- [About this exercise]:
Below are some entries; set them all down exactly.

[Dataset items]
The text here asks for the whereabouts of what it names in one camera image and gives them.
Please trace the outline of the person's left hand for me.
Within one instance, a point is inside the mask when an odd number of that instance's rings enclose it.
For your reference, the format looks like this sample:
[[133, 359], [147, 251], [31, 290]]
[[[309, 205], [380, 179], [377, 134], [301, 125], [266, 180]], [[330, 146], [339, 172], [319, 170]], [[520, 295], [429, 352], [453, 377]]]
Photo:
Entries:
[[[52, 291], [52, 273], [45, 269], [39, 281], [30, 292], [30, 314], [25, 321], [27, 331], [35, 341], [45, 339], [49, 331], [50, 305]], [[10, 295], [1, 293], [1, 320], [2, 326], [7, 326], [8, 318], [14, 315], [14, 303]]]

- [Output for this task]:
The text here asks for the whereabouts of what it names in one camera image and gives them.
Please trace the outline of the person's left hand for me.
Within one instance, a point is inside the mask when an odd number of that instance's rings enclose it.
For your reference, the format looks like this sample:
[[133, 359], [147, 251], [31, 290]]
[[[309, 205], [380, 179], [377, 134], [301, 125], [266, 180]], [[330, 146], [339, 172], [319, 170]], [[520, 295], [429, 352], [453, 377]]]
Photo:
Entries:
[[[52, 291], [52, 273], [45, 269], [39, 281], [30, 292], [30, 314], [25, 321], [27, 331], [35, 341], [45, 339], [49, 331], [50, 305]], [[10, 295], [1, 293], [1, 320], [2, 326], [7, 326], [8, 318], [14, 315], [14, 303]]]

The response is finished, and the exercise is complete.